Upon introduction, the Members said:
“Trump and his administration have made a mockery of government ethics, demonstrating the weak spots in our current laws. He has normalized unethical behavior in a way that was once unthinkable, proving that we need stronger ethics laws. The damage that Trump has done to the public’s confidence in its government won’t be easy to fix but this bill ensures that those gaping holes in our anticorruption and ethics laws are addressed. In doing so, we will course correct our government to ensure it is working for the people, which is a key Democratic priority this Congress. The Restoring the Public Trust Act helps us do the critical work of rebuilding the public’s faith in government.”
The Restoring the Public Trust Act is endorsed By: American Oversight; Campaign for Accountability, Common Cause and Public Citizen.
The bill will include the following provisions:
TITLE I: Draining the Swamp
The SWAMP Act: The President must reimburse the Treasury Department for taxpayer dollars spent at properties in which he has a financial stake, like Mar-a-Lago.
The SWAMP FLYERS Act: Prohibits the use of federal funds for the official travel of a senior political appointee on a non-commercial, private, or chartered flight unless they certify – under penalty of perjury – that no alternative flight was available.
The E. Scott Pruitt Accountability for Government Officials Act: Creates a federal criminal penalty for use of public office for private gain, endorsement of products, or aiding family and friends for corrupt purposes.
CORRUPT Act: The head of each agency must submit to the Office of Government Ethics a report on the amount expended by that agency to any property owned by the President or his family.
RIGGED Act: Makes the federal nepotism laws applicable to the Executive Office of the President.
DRAIN the Swamp Act: The head of each agency must submit to the Comptroller General an assessment of any regulatory conflict of interest pertaining to the President and various senior advisors that might arise from an agency’s rule.
TITLE II: Rooting Out Conflicts of Interest
CLEARANCES Act (COMMONSENSE LEGISLATION ENSURING ACCOUNTABILITY BY REPORTING ACCESS OF NON-CLEARED EMPLOYEES TO SECRETS): The White House must report to Congress when it grants a security clearance in contravention of an unfavorable clearance recommendation, in part to prevent dangerous and heavily indebted individuals from entering the most sensitive positions in government.

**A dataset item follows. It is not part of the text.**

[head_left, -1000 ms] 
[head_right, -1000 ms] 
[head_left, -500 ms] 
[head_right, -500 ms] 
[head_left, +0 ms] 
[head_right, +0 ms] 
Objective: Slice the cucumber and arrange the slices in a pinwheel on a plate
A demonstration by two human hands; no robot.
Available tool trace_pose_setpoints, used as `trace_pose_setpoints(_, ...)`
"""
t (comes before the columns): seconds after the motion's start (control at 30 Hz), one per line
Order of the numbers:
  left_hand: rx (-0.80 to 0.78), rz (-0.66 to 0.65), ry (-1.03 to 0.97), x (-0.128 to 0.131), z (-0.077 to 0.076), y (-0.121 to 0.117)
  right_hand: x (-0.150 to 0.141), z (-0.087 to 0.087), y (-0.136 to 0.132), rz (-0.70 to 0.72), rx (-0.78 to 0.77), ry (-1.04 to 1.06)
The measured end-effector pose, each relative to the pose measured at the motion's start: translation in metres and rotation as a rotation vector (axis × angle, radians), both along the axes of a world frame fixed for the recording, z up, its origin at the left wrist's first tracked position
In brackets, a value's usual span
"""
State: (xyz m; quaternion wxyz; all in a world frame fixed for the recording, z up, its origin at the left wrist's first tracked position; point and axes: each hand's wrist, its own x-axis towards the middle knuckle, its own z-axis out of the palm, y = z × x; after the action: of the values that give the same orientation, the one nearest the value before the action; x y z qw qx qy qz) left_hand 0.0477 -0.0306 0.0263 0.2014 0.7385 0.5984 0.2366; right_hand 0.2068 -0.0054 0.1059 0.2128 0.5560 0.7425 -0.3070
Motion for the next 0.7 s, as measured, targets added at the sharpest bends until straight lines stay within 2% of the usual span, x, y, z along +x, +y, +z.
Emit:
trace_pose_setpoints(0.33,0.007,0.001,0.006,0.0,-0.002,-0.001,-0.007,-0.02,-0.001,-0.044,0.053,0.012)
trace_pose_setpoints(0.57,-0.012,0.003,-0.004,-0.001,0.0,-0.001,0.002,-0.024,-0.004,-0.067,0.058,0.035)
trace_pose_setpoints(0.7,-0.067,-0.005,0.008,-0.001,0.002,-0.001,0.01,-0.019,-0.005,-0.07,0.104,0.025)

Blind Trusts: Requires members of the President’s Cabinet and certain senior White House advisors to place stocks, bonds, commodities futures, other forms of securities in a blind trust during their tenure.
Preventing domestic emoluments: Prohibits any business interest owned in whole or in part by the President or Vice President, his/her spouse, or immediate family member from doing business with the federal government.

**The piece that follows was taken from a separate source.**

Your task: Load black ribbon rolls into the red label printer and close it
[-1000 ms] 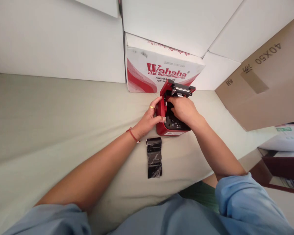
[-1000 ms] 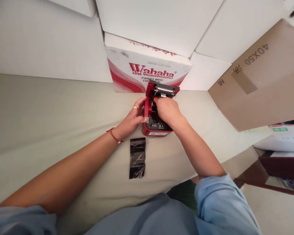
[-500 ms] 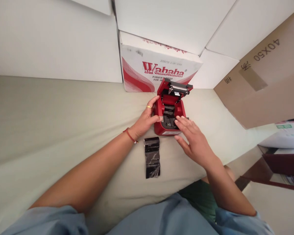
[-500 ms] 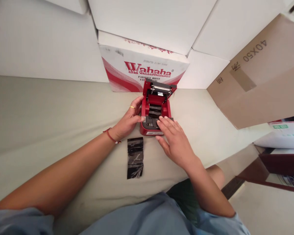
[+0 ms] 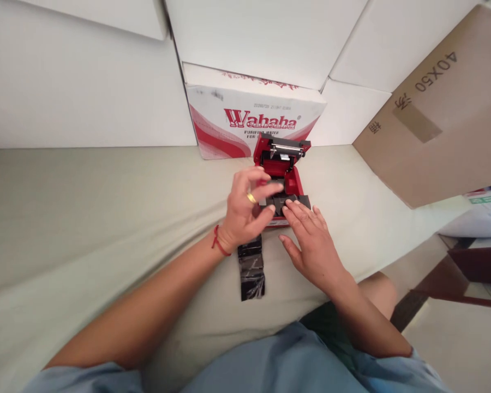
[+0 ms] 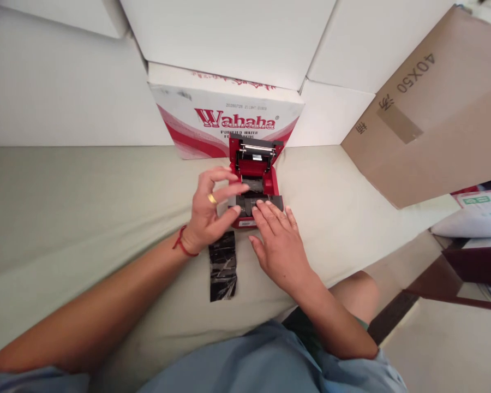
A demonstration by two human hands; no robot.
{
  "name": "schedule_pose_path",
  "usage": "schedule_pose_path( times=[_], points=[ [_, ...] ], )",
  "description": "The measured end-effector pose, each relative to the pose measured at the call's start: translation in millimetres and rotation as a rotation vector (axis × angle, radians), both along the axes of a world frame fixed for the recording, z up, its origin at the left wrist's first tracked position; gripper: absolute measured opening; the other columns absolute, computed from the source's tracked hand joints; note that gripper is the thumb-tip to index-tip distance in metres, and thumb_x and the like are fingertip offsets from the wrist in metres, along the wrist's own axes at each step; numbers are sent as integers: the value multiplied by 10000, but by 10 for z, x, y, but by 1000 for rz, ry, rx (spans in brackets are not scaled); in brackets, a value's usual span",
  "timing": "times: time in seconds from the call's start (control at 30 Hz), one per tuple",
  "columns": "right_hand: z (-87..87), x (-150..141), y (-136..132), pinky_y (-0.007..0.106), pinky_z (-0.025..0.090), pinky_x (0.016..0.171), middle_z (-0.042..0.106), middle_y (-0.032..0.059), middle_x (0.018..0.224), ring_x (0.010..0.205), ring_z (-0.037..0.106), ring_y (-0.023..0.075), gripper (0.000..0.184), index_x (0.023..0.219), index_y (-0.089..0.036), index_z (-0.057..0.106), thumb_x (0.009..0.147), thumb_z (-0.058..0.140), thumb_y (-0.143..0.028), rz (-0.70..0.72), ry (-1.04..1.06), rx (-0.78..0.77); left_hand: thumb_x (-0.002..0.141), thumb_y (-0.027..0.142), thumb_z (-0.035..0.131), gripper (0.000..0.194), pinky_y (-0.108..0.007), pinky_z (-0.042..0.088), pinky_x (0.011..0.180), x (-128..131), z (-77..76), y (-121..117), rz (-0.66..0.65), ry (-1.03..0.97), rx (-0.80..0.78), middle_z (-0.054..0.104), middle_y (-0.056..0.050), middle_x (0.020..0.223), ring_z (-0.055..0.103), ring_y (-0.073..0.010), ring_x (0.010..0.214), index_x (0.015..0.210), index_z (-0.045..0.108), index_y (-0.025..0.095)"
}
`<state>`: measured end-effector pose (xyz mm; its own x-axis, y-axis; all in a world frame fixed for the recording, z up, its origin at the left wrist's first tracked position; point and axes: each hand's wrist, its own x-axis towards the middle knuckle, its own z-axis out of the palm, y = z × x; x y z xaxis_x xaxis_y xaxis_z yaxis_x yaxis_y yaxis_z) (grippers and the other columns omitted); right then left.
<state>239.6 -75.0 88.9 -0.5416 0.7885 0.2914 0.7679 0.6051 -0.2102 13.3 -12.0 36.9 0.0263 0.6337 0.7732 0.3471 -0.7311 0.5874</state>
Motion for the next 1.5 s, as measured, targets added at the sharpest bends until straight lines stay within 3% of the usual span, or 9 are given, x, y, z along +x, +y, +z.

Presidential Tax Transparency Act: Requires all candidates for President to release their tax returns for the past three years.

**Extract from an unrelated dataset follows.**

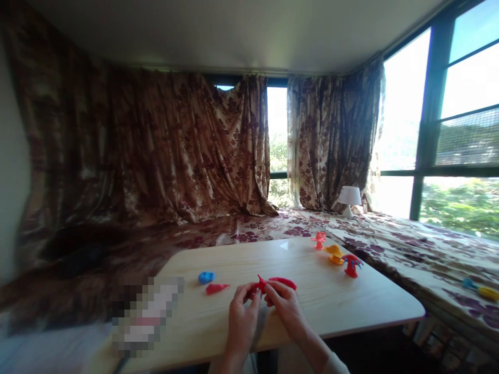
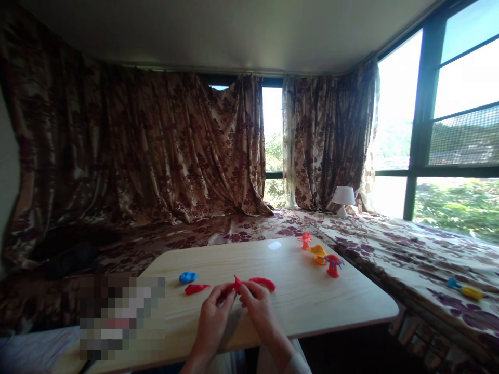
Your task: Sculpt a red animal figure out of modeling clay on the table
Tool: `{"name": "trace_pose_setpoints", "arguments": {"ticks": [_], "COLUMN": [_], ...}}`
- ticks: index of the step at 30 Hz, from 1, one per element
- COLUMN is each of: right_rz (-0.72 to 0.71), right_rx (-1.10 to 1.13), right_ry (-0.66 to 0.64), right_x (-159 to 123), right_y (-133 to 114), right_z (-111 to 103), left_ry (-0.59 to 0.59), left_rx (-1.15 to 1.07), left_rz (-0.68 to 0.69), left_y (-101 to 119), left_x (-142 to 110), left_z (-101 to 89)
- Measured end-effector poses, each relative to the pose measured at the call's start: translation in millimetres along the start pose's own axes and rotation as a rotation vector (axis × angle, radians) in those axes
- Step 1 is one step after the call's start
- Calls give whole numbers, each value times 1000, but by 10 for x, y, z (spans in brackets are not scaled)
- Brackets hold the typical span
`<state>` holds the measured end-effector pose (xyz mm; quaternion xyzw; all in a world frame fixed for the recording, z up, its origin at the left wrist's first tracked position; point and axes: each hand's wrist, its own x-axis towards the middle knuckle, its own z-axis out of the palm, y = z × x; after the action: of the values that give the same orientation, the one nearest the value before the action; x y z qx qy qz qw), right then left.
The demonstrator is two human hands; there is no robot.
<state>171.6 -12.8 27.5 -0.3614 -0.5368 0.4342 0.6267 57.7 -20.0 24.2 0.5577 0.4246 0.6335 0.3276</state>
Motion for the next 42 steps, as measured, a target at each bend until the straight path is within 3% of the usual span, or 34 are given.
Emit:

No more shadow White House meetings: Require the White House to maintain a publicly accessible website that includes data on visitor logs.
TITLE III: Strengthening Our Inspectors General
Protecting our inspectors general: Requires notification to Congress of a president’s decision to place an agency inspector general – whose job is to root out waste, fraud, and corruption – on leave or to change their status in any way.
Filling empty inspector general positions: Requires the President report to Congress if he or she fails to nominate an Inspector General for a given agency, including a target date for making a formal recommendation.